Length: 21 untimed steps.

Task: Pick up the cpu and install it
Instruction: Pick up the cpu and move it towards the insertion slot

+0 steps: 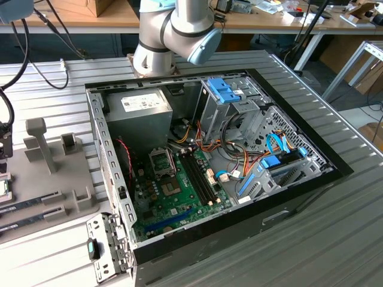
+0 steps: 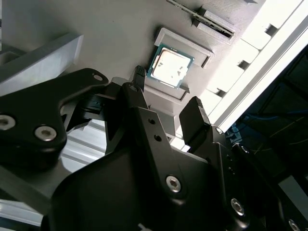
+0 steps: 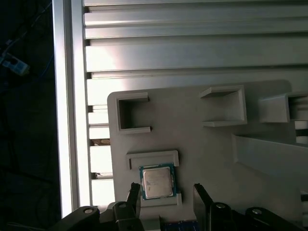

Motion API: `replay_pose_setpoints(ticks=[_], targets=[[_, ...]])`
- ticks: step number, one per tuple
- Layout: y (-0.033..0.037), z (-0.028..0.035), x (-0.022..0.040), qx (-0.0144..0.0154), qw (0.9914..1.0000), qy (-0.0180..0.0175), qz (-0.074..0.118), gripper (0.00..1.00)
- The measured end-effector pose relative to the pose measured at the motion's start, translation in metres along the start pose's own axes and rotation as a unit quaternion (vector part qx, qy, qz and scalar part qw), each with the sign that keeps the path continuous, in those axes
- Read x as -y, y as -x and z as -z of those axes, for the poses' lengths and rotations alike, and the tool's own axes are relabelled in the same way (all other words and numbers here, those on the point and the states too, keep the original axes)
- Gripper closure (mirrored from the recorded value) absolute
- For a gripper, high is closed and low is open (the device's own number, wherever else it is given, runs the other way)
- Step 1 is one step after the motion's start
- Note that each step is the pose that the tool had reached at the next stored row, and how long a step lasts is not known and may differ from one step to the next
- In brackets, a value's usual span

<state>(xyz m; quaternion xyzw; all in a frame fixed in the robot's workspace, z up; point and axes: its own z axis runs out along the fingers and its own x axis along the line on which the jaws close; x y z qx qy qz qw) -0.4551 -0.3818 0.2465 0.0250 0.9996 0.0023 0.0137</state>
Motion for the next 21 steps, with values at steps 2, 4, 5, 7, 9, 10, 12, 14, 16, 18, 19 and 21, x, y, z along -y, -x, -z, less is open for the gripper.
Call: replay_pose_setpoints(ticks=[2,4,5,7,9,10,12,14,16,18,19,21], targets=[[0.0000,-0.0005,0.0000,0.0000,1.00000,0.0000,0.000,0.44],[0.0000,-0.0010,0.0000,0.0000,1.00000,0.0000,0.000,0.44],[0.0000,-0.0013,0.0000,0.0000,1.00000,0.0000,0.000,0.44],[0.0000,-0.0019,0.0000,0.0000,1.00000,0.0000,0.000,0.44],[-0.0001,-0.0024,0.0000,0.0000,1.00000,0.0000,0.000,0.44],[-0.0001,-0.0028,0.0000,0.0000,1.00000,0.0000,0.000,0.44],[-0.0001,-0.0036,0.0000,0.0000,1.00000,0.0000,0.000,0.44],[-0.0001,-0.0041,0.0000,0.0000,1.00000,0.0000,0.000,0.44],[-0.0001,-0.0045,0.0000,0.0000,1.00000,0.0000,0.000,0.44],[-0.0001,-0.0049,0.0000,0.0000,1.00000,0.0000,0.000,0.44],[-0.0001,-0.0050,0.0000,0.0000,1.00000,0.0000,0.000,0.44],[-0.0001,-0.0056,0.0000,0.0000,1.00000,0.0000,0.000,0.44]])
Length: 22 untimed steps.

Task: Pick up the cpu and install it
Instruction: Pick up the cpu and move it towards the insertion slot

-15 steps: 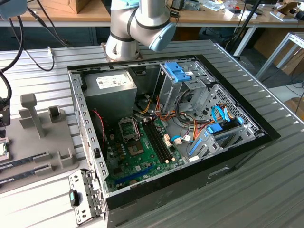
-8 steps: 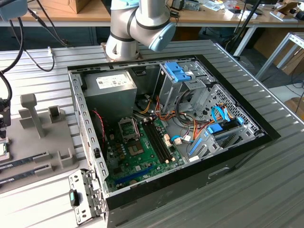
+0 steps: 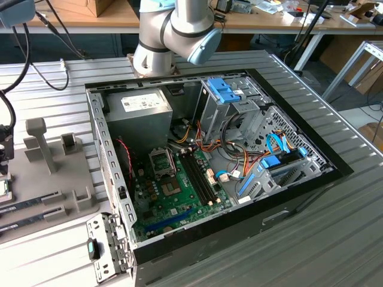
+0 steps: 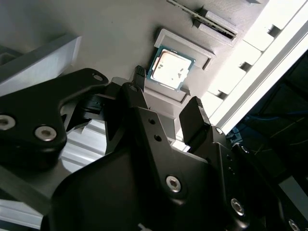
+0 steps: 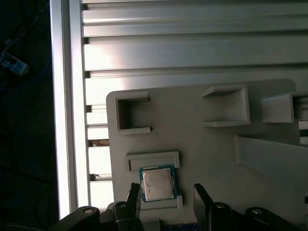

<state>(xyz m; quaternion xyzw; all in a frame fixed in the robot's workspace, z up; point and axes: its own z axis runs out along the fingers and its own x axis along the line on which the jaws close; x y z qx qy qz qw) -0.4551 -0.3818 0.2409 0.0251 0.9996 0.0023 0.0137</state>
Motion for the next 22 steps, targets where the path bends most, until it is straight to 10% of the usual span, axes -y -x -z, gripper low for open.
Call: replay_pose_setpoints(ticks=[22], targets=[[-0.0001,-0.0055,0.0000,0.0000,1.00000,0.0000,0.000,0.44]])
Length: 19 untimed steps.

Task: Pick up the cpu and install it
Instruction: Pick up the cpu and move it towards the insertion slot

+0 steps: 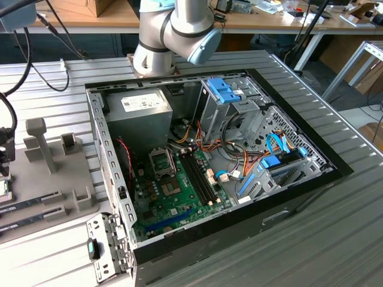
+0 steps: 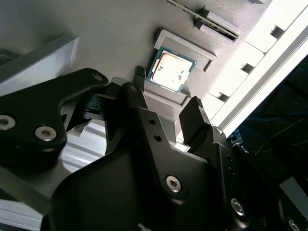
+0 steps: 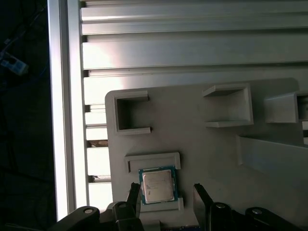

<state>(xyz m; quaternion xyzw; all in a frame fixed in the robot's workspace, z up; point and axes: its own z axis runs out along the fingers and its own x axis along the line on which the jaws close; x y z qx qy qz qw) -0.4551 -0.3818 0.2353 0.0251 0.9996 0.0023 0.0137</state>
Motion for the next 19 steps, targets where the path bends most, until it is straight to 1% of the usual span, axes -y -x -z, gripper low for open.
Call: replay_pose_setpoints(ticks=[19], targets=[[-0.0001,-0.0045,0.0000,0.0000,1.00000,-0.0002,0.000,0.44]])
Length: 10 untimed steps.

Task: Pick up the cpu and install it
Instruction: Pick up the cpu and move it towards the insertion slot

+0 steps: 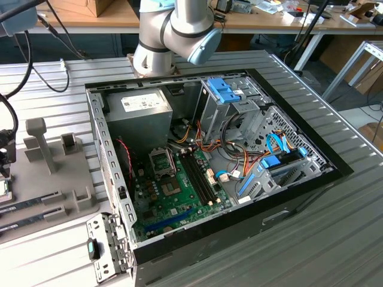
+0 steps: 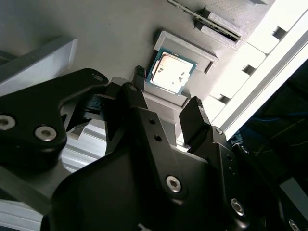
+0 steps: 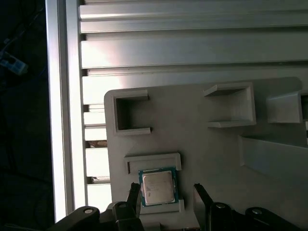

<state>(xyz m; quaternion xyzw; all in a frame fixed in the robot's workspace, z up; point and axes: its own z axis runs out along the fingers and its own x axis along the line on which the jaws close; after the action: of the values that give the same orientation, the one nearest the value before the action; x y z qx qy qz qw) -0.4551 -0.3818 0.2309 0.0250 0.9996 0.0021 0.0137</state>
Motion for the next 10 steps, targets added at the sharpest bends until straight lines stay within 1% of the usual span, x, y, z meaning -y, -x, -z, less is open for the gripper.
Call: replay_pose_setpoints(ticks=[10], targets=[[-0.0001,-0.0025,0.0000,0.0000,1.00000,-0.0001,0.000,0.44]])
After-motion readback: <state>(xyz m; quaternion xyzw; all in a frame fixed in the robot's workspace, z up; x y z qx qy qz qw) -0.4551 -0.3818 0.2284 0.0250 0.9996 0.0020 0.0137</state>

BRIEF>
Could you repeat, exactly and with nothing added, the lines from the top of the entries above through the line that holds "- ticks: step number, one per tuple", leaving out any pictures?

RESPONSE>
Length: 21 untimed steps.

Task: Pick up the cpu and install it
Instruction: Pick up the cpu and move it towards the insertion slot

+0 steps: 
+0 steps: 
+0 steps: 

Motion API: `replay_pose_setpoints(ticks=[_], targets=[[_, ...]])`
- ticks: step number, one per tuple

A complete answer has now been given to the exercise.